# DATA SECTION

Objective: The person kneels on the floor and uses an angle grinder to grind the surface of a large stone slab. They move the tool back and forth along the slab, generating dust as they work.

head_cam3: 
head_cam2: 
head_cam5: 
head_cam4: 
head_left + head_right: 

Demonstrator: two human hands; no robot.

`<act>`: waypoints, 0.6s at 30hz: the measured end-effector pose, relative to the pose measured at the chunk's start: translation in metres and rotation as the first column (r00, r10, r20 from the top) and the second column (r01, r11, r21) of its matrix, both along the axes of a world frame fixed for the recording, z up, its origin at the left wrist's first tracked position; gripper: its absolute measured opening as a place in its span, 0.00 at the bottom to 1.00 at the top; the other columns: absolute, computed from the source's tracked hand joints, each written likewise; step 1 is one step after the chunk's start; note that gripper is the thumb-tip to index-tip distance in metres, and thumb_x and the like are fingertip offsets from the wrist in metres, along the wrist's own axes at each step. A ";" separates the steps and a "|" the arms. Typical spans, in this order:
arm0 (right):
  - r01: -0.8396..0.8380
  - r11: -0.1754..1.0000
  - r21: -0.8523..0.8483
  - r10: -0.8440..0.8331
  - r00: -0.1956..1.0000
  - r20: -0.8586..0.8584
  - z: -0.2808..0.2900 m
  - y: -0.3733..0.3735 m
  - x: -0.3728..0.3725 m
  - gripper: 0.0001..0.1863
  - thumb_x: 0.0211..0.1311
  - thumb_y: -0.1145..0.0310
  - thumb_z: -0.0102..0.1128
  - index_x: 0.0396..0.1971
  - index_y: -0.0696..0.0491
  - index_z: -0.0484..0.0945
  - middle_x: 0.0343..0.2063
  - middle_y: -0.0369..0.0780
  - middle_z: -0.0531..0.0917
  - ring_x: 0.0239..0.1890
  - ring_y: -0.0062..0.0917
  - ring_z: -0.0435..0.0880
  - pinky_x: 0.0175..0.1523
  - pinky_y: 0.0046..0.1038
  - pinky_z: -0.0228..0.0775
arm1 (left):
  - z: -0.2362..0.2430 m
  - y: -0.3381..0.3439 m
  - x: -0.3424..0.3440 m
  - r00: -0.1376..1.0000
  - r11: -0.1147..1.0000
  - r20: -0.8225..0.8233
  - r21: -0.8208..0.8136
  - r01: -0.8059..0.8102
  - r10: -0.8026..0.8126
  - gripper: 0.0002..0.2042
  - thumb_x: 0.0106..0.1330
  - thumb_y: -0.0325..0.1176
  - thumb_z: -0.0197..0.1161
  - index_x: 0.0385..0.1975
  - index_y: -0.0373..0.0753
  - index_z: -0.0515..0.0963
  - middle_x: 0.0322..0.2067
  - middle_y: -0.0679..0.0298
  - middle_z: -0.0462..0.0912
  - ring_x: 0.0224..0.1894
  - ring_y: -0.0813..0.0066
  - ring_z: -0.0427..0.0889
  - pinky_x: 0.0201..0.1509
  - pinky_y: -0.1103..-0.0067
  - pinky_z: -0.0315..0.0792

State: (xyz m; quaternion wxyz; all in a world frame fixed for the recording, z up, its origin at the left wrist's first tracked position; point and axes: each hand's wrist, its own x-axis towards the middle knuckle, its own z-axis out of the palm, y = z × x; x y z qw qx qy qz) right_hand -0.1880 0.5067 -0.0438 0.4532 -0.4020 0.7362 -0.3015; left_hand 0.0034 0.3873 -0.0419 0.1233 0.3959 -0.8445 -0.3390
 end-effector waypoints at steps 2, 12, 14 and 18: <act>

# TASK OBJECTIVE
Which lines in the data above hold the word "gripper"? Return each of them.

# REPLY
`<act>`: waypoints, 0.6s at 30hz: the measured end-effector pose, relative to the pose measured at the chunk's start: translation in metres and rotation as the first column (r00, r10, r20 from the top) and the second column (r01, r11, r21) of its matrix, both along the axes of a world frame fixed for the recording, z up, its origin at the left wrist's first tracked position; gripper: its absolute measured opening as a place in its span, 0.00 at the bottom to 1.00 at the top; the other columns: absolute, computed from the source's tracked hand joints, each written likewise; step 1 is one step after the chunk's start; note that gripper is the thumb-tip to index-tip distance in metres, and thumb_x and the like are fingertip offsets from the wrist in metres, along the wrist's own axes at each step. A ";" separates the steps and a "|" the arms. Typical spans, in this order:
  - gripper: 0.0001..0.1863
  - gripper: 0.0002..0.2042

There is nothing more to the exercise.